The cost of manufacturing an article was Rs. 900. The trader wants to gain 25% after giving a discount of 10%. The marked price must be :

To solve the problem step by step, we need to determine the marked price (MP) based on the given cost price (CP), desired profit percentage, and discount percentage. ### Step 1: Identify the given values - Cost Price (CP) = Rs. 900 - Desired Profit Percentage = 25% - Discount Percentage = 10% ### Step 2: Calculate the Selling Price (SP) To find the Selling Price (SP) after achieving the desired profit, we can use the formula: \[ SP = CP + (Profit \% \times CP) \] Calculating the profit: \[ Profit = 25\% \text{ of } 900 = \frac{25}{100} \times 900 = 225 \] Now, calculate the Selling Price: \[ SP = 900 + 225 = 1125 \] ### Step 3: Relate Selling Price to Marked Price using Discount The Selling Price is also related to the Marked Price (MP) through the discount given.

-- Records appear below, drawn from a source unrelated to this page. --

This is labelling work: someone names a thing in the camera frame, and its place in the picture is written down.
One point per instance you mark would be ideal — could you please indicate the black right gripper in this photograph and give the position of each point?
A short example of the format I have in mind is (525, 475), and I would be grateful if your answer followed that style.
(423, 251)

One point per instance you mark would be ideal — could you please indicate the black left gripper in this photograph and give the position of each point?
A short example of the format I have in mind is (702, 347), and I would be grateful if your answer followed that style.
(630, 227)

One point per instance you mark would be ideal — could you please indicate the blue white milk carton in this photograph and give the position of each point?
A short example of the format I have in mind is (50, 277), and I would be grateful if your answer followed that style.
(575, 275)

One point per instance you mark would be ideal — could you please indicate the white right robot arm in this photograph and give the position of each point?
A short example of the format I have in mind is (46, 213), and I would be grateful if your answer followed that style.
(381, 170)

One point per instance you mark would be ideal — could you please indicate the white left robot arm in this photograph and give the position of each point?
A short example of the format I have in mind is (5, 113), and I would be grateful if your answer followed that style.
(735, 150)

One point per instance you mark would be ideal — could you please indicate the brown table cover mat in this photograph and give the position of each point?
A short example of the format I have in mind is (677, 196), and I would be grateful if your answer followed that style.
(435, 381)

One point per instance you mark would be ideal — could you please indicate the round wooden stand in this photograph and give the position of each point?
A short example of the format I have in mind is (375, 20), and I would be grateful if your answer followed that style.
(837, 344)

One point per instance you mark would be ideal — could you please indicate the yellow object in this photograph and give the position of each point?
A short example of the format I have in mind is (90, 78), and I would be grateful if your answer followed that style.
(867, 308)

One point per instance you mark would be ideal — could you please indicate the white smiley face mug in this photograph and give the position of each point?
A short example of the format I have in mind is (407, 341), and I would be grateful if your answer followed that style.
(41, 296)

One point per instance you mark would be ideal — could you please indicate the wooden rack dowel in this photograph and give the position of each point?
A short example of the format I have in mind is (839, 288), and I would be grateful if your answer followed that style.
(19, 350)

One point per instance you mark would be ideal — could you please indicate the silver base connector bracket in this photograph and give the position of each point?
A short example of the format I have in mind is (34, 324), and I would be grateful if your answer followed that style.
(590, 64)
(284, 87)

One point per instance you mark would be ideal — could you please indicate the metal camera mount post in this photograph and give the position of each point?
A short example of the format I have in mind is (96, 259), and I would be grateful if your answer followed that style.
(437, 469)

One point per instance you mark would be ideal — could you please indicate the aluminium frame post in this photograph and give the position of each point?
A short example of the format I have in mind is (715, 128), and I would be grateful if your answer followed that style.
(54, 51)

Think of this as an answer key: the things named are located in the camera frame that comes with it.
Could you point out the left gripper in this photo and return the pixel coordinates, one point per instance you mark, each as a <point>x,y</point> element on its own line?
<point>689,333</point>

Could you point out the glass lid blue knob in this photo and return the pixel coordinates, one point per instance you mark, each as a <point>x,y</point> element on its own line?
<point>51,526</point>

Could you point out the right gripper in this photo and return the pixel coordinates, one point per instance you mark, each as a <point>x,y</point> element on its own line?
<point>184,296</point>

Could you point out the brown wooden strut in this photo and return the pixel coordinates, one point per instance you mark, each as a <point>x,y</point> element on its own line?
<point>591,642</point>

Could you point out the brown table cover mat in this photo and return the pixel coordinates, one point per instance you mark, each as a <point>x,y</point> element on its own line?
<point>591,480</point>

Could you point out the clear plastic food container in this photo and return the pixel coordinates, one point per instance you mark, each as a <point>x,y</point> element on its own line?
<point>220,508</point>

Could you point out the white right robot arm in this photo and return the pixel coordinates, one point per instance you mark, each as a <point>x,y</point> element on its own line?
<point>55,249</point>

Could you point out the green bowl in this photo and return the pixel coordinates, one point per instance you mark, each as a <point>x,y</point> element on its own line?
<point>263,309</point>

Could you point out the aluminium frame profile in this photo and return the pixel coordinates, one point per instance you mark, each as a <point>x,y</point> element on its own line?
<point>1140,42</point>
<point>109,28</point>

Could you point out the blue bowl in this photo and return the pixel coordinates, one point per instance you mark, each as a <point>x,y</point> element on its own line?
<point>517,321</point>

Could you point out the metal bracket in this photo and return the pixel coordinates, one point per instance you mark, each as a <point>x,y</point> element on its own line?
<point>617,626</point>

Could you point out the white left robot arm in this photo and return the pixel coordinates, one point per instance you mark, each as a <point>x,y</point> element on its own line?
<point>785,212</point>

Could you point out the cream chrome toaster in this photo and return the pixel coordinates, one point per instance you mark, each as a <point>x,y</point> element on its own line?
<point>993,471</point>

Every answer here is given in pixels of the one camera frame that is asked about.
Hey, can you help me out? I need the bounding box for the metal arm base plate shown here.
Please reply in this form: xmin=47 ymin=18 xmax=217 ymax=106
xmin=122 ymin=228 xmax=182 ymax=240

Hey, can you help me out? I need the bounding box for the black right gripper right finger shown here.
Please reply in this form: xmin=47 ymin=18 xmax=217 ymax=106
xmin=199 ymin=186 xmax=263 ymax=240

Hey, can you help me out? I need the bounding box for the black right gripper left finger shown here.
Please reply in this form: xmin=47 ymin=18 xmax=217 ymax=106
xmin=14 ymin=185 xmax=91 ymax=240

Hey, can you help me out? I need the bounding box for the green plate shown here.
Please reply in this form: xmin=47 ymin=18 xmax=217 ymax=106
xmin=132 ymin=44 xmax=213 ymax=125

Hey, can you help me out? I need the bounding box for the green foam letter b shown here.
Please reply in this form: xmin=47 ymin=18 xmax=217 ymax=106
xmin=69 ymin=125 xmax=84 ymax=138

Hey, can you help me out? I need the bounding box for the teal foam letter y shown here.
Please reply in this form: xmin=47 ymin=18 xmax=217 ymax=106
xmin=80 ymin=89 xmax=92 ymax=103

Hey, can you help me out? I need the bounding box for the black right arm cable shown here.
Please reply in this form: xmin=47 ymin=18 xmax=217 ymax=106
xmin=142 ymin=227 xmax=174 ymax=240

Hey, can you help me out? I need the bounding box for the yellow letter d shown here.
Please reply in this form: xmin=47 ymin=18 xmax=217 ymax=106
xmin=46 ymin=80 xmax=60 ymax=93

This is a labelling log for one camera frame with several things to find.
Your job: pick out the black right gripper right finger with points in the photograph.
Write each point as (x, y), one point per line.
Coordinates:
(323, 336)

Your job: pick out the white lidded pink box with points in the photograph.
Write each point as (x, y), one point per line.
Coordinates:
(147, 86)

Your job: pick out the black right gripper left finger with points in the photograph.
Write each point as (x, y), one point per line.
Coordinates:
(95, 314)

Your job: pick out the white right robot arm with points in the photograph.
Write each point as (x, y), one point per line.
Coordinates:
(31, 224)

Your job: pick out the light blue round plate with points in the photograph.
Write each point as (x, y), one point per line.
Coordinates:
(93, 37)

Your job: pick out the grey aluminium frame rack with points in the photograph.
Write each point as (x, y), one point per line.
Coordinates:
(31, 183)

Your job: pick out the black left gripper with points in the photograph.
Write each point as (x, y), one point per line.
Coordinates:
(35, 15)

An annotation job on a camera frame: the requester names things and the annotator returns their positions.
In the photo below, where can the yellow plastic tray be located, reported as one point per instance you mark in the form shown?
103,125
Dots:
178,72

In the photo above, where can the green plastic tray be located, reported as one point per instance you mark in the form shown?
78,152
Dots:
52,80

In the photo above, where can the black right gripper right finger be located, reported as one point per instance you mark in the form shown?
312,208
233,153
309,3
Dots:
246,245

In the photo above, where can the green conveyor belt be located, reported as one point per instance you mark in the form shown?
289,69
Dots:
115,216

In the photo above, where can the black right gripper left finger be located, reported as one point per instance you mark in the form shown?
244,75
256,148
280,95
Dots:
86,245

The formula is: \[ SP = MP - (Discount \% \times MP) \] This can be rewritten as: \[ SP = MP \times \left(1 - \frac{Discount \%}{100}\right) \] Substituting the discount percentage: \[ SP = MP \times \left(1 - \frac{10}{100}\right) = MP \times 0.9 \] ### Step 4: Set up the equation using the Selling Price Now we can substitute the Selling Price we calculated earlier into the equation: \[ 1125 = MP \times 0.9 \] ### Step 5: Solve for Marked Price (MP) To find the Marked Price, we rearrange the equation: \[ MP = \frac{1125}{0.9} \] Calculating the Marked Price: \[ MP = 1250 \] ### Conclusion The marked price must be Rs. 1250.